*** STORED DATA Section Begins ***

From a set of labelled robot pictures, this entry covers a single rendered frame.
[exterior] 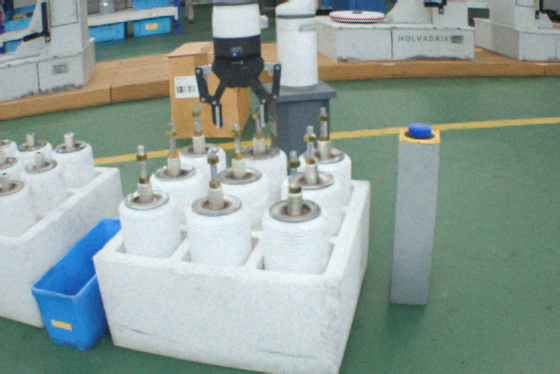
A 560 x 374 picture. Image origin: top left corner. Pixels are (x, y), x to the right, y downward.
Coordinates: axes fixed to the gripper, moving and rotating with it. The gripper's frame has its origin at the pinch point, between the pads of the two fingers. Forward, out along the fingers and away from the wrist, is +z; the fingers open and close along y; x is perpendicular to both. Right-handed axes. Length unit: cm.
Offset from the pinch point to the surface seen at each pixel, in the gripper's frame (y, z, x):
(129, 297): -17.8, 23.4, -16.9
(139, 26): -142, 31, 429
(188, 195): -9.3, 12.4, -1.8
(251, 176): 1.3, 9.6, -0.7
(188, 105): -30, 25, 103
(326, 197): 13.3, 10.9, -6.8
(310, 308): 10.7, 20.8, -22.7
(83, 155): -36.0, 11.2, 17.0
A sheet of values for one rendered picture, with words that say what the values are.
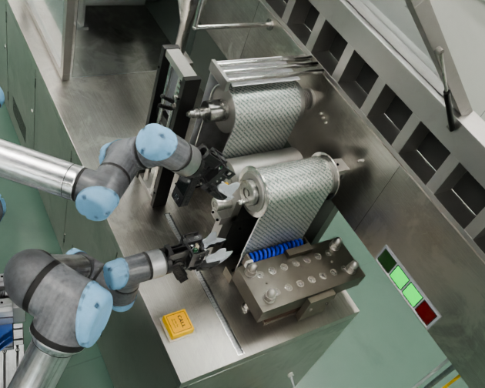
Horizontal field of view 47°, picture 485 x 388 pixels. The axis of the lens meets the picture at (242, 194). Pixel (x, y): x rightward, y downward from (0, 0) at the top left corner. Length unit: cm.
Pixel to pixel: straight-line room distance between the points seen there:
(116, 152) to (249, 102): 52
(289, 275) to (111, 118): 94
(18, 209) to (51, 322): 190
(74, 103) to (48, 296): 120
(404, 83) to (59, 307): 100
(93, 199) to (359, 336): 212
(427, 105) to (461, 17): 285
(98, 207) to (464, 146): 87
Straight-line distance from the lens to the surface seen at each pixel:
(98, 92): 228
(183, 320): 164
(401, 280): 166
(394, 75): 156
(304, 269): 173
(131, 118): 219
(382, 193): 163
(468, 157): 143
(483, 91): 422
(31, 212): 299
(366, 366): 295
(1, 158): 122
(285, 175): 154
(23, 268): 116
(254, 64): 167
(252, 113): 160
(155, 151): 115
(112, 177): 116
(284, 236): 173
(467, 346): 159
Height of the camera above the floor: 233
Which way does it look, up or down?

*** STORED DATA Section Ends ***
*** STORED DATA Section Begins ***

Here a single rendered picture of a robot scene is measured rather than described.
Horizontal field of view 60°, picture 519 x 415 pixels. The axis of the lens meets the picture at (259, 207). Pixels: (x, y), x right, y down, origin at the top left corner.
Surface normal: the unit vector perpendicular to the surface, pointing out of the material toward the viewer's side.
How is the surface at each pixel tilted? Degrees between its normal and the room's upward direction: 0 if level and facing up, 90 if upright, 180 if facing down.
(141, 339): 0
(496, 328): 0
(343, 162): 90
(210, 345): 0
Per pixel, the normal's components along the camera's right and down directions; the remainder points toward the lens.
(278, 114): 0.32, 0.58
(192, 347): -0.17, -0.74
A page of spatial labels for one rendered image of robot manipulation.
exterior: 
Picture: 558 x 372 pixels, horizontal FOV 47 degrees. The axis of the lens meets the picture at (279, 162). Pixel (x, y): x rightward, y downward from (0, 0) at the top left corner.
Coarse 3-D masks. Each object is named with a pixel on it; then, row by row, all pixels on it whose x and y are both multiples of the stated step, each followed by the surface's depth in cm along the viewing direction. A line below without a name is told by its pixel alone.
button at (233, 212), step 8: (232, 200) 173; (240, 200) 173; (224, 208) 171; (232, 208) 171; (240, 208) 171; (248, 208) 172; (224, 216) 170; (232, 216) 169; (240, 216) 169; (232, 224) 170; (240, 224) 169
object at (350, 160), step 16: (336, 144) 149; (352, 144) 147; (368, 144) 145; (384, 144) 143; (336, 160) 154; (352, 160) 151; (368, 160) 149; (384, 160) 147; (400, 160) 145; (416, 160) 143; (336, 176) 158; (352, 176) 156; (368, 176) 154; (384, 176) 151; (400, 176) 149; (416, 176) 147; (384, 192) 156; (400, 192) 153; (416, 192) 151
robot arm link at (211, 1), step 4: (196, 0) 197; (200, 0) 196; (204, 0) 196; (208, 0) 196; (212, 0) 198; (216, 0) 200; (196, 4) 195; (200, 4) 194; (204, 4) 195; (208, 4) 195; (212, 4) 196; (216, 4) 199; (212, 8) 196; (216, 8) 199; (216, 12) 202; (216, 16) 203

*** STORED DATA Section Ends ***

* [WHAT YOU ARE ASKED TO DO]: Reproduce, character for character, only the lines of the preceding data that start at the line with "(394, 75): 156" and end at the line with "Height of the camera above the floor: 233", both included.

* [WRITTEN ANSWER]:
(394, 75): 156
(304, 269): 173
(131, 118): 219
(382, 193): 163
(468, 157): 143
(483, 91): 422
(31, 212): 299
(366, 366): 295
(1, 158): 122
(285, 175): 154
(23, 268): 116
(254, 64): 167
(252, 113): 160
(155, 151): 115
(112, 177): 116
(284, 236): 173
(467, 346): 159
Height of the camera above the floor: 233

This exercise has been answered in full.